(INFORMATION SHOWN Opens)

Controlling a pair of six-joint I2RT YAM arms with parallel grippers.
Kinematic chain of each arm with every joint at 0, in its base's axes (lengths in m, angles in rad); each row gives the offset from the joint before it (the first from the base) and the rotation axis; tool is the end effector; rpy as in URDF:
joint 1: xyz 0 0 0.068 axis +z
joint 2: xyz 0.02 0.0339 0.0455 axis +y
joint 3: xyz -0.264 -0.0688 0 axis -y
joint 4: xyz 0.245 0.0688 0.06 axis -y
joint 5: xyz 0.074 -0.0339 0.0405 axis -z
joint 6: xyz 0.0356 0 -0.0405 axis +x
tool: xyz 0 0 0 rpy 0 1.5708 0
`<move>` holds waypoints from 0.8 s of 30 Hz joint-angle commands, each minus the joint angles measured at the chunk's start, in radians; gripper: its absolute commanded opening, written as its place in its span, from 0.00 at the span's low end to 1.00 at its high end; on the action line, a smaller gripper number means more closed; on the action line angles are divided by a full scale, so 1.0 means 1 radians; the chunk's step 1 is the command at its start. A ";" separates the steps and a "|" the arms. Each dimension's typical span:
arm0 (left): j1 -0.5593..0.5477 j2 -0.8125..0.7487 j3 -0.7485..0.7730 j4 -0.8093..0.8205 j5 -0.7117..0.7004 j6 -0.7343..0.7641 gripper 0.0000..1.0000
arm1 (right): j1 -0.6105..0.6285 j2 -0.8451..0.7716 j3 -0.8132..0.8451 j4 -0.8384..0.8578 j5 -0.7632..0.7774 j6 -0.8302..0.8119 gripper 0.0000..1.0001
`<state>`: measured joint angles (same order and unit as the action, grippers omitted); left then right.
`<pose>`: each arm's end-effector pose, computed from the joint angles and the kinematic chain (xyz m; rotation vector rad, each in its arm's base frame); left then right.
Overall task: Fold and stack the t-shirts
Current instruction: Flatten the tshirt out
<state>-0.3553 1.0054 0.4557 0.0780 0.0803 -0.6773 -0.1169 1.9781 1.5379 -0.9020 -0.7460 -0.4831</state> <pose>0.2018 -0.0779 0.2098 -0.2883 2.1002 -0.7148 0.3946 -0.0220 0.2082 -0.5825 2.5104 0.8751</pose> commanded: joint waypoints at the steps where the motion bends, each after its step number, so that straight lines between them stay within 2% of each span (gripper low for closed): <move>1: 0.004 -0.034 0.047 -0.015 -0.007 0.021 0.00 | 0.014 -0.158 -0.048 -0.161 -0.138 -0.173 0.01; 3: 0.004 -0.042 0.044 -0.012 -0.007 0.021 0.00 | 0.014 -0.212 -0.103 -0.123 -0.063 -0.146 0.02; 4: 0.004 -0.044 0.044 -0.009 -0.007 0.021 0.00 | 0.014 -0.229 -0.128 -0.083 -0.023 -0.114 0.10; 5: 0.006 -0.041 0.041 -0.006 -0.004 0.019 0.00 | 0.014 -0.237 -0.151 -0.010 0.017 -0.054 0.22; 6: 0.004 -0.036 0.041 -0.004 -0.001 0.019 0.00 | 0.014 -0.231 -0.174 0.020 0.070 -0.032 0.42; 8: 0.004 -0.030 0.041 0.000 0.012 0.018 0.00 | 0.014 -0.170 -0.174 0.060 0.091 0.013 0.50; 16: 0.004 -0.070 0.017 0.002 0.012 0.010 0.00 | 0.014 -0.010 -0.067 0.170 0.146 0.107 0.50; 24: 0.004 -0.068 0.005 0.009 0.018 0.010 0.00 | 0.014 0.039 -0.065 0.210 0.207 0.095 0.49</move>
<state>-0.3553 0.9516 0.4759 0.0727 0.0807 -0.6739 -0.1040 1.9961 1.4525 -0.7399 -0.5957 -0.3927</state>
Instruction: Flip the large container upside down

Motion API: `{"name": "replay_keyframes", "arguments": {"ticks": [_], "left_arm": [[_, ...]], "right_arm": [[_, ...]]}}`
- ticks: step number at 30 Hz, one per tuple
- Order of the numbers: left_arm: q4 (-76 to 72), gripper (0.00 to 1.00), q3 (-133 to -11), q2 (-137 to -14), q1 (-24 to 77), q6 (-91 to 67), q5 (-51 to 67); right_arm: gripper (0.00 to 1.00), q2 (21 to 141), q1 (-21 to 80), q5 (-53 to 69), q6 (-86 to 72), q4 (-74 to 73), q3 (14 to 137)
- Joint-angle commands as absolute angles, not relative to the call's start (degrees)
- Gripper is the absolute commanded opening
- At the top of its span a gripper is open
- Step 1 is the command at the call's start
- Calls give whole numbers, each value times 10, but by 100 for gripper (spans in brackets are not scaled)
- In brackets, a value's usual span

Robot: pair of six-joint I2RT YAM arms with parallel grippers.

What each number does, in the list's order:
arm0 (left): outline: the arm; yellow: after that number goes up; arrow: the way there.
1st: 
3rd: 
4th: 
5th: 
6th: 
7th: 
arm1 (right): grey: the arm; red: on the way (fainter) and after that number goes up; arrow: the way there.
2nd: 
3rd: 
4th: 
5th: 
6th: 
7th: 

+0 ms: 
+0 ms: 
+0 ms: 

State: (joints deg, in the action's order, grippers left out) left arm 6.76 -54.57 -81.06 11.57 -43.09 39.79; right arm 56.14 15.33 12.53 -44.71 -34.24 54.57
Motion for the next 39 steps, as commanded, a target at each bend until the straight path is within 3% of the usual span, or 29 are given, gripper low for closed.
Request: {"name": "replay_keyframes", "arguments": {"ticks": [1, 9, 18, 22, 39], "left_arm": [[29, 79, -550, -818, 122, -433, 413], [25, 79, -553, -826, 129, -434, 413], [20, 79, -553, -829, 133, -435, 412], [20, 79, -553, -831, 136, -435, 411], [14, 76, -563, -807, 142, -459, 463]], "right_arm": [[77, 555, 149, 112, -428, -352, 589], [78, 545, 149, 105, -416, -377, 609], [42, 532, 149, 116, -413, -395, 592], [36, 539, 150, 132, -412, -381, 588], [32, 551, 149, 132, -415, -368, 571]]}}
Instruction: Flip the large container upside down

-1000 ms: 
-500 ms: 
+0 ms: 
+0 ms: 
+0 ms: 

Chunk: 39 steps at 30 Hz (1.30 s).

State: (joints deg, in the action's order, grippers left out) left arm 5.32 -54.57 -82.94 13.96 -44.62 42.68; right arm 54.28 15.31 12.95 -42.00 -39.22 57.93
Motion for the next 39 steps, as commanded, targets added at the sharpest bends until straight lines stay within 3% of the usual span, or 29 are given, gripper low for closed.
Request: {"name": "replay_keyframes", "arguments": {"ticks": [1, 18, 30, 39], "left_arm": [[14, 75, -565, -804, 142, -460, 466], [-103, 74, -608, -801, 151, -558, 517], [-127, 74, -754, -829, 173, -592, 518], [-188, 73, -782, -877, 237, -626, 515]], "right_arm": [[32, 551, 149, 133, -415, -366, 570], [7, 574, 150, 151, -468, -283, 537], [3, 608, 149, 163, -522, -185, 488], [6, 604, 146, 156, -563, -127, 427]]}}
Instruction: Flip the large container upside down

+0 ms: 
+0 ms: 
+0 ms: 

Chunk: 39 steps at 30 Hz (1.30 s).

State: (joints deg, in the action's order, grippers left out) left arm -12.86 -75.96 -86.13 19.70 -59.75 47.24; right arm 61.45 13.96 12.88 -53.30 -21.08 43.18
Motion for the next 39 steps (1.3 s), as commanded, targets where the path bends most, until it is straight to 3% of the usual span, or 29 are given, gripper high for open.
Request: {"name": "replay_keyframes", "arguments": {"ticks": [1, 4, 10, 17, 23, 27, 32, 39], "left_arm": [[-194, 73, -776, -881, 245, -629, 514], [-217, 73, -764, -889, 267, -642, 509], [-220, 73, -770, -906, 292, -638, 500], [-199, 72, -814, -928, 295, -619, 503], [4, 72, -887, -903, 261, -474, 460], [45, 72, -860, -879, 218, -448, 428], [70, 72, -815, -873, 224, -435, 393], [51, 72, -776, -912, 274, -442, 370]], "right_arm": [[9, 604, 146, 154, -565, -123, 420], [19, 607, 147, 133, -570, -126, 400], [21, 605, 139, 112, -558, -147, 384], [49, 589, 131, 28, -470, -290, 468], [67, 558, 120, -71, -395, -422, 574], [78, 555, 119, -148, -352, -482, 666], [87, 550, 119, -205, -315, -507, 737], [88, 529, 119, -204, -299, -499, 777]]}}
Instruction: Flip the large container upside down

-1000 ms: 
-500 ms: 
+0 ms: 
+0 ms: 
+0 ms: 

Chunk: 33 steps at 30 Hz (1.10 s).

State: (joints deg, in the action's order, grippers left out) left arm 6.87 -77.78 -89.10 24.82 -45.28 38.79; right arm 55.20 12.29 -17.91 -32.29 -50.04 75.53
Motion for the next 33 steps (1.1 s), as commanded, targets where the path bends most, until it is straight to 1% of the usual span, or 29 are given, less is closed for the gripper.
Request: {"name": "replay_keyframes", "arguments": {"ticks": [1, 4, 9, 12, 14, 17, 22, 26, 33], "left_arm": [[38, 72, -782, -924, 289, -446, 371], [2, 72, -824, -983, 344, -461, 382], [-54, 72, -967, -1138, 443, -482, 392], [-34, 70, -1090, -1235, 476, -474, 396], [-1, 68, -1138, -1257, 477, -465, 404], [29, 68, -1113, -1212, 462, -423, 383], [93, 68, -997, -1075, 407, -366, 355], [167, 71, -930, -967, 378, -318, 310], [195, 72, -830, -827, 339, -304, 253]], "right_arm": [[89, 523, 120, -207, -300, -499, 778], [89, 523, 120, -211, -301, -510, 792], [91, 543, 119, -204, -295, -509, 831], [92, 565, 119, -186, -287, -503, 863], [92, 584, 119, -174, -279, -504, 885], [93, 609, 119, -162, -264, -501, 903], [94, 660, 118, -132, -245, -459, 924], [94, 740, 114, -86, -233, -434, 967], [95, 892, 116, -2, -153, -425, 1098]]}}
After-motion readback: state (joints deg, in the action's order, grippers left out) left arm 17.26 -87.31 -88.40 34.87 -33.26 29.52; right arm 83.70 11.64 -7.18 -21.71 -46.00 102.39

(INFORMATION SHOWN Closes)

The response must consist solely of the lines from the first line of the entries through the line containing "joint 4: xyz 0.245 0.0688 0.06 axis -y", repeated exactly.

Controlling a pair of six-joint I2RT YAM arms with parallel grippers.
Kinematic chain of each arm with every joint at 0, in its base's axes (lengths in m, angles in rad); each row gives the offset from the joint before it (the first from the base) and the rotation axis; tool is the end effector; rpy as in URDF:
joint 1: xyz 0 0 0.068 axis +z
joint 2: xyz 0.02 0.0339 0.0455 axis +y
joint 3: xyz -0.264 -0.0688 0 axis -y
joint 4: xyz 0.245 0.0688 0.06 axis -y

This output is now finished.